A este respecto, la comparación con Hemingway -odiosa o no- puede ser muy ilustrativa. Tomemos, por ejemplo, Las tragedias grotescas (1907), novela que se sitúa en París durante los últimos años del Segundo Imperio, y contrastémosla con The Sun Also Rises (1925), situada también en la capital francesa, si bien dos generaciones después, en los locos años veinte. En una y otra novela hay expatriados que han perdido el rumbo y que están imbuidos de un pesimismo existencial. ¿Qué las diferencia, pues? Pues yo diría que, dejando de lado las diferencias generacionales y de cultura, la diferencia mayor entre las dos novelas se encuentra en que mientras Hemingway va anotando rigurosamente, a través de la voz de su protagonista, el amorfo devenir de unos personajes faltos de un ideal, Baroja -a veces de manera muy divertida y otras no tanto- se acoge a fórmulas manidas, ya sea mediante la tradición del sainete español o aprovechándose, al final, del episodio nacional galdosiano. Es decir, la indiferencia barojiana por la forma degenera en fórmula o, peor aún, en chapuza.

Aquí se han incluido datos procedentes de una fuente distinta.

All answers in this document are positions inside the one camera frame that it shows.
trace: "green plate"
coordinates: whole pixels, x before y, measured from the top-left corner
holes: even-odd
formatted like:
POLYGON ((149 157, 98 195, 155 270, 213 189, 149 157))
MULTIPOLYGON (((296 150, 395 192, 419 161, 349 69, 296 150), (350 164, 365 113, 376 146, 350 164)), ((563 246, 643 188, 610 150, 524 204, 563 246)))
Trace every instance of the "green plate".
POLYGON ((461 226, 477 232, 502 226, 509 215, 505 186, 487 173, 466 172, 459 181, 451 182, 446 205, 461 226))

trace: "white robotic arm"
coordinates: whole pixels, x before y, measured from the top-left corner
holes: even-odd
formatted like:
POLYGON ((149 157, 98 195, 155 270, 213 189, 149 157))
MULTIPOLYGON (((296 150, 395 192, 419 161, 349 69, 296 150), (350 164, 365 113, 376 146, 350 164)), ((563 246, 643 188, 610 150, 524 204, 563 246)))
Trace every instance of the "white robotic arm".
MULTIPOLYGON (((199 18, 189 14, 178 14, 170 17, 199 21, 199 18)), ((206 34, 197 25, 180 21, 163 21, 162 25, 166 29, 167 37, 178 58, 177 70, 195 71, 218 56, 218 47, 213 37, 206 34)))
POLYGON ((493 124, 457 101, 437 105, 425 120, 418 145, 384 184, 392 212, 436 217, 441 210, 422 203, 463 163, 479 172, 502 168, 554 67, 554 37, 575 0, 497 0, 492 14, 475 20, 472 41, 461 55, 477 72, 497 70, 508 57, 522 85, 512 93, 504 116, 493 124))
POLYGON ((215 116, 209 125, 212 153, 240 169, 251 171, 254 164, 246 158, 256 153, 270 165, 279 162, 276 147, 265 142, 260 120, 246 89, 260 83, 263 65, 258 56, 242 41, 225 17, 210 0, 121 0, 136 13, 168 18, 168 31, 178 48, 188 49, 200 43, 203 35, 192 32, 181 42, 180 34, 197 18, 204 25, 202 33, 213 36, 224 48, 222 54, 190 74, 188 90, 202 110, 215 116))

Me permito terminar como empecé, con dos conclusiones contradictorias. La primera es que disfruto leyendo a Baroja por lo auténtico de su voz, pero si me pongo a leer sus novelas de principio a fin, me pasa que casi todas me resultan al final muy poco auténticas, hasta convencionales. Y la segunda conclusión es que bajar en zapatillas -o de zapatillas- no garantiza autenticidad en una obra de arte, sino seguramente todo lo contrario.